What the task asks >>
In the records below, locate the line containing "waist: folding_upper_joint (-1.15", then extract it and all following lines exactly, ending with the last line.

[Records contained in a dataset]
*****

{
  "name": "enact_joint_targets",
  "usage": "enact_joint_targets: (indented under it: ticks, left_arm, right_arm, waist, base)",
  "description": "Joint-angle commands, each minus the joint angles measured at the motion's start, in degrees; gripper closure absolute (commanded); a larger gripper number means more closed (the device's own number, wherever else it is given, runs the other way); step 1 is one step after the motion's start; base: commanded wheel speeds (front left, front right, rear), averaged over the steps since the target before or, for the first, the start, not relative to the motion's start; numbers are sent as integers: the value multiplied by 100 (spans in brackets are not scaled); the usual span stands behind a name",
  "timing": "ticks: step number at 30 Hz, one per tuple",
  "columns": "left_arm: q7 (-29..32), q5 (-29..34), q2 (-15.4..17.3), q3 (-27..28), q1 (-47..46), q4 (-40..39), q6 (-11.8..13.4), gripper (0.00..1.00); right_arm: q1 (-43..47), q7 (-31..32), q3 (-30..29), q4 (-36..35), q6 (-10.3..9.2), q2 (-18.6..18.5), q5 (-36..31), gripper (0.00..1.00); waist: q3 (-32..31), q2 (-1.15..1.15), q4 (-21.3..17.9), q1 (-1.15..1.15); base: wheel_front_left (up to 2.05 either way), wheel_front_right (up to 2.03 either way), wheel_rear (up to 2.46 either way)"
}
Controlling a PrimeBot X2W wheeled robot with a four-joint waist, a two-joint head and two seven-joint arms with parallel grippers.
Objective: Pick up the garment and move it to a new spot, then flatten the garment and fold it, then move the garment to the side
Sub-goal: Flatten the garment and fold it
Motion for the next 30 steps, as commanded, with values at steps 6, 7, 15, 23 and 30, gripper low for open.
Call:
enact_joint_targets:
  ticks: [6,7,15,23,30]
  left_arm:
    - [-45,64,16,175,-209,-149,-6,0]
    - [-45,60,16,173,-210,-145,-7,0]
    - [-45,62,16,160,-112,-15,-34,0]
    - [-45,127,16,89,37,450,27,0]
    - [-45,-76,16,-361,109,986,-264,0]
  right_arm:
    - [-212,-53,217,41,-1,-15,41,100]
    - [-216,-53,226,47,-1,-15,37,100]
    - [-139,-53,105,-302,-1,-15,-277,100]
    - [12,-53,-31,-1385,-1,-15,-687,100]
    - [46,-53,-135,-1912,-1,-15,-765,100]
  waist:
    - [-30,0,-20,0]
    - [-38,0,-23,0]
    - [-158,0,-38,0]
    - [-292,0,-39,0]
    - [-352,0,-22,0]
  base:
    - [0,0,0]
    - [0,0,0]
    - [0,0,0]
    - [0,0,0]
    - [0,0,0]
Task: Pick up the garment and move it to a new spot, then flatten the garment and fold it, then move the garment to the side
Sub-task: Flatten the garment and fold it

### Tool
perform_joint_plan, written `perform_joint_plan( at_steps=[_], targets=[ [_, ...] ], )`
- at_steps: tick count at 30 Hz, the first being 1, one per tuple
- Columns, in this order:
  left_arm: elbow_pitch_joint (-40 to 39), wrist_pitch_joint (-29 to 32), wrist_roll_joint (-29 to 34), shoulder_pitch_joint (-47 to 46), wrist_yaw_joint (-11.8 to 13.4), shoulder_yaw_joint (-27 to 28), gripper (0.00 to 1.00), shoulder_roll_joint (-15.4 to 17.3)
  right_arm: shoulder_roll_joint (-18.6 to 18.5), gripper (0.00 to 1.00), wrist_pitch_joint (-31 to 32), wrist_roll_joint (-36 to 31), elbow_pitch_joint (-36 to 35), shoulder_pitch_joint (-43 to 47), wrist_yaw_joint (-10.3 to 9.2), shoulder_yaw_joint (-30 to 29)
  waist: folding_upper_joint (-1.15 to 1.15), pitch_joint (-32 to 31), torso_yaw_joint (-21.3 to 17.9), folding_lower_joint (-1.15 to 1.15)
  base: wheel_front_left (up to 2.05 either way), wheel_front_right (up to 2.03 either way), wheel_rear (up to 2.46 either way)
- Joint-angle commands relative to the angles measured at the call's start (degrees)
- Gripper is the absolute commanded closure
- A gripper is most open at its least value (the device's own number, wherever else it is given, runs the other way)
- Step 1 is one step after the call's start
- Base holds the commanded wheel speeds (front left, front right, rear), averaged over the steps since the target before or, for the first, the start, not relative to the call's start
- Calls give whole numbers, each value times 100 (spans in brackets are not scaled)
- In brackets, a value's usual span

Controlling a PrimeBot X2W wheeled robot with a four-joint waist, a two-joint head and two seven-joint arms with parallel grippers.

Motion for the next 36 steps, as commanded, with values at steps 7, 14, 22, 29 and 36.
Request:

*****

Exercise result >>
  waist: folding_upper_joint (-1.15 to 1.15), pitch_joint (-32 to 31), torso_yaw_joint (-21.3 to 17.9), folding_lower_joint (-1.15 to 1.15)
  base: wheel_front_left (up to 2.05 either way), wheel_front_right (up to 2.03 either way), wheel_rear (up to 2.46 either way)
- Joint-angle commands relative to the angles measured at the call's start (degrees)
- Gripper is the absolute commanded closure
- A gripper is most open at its least value (the device's own number, wherever else it is given, runs the other way)
- Step 1 is one step after the call's start
- Base holds the commanded wheel speeds (front left, front right, rear), averaged over the steps since the target before or, for the first, the start, not relative to the call's start
- Calls give whole numbers, each value times 100 (spans in brackets are not scaled)
- In brackets, a value's usual span

Controlling a PrimeBot X2W wheeled robot with a four-joint waist, a two-joint head and two seven-joint arms with parallel grippers.

Motion for the next 36 steps, as commanded, with values at steps 7, 14, 22, 29 and 36.
Request:

The exercise is now complete.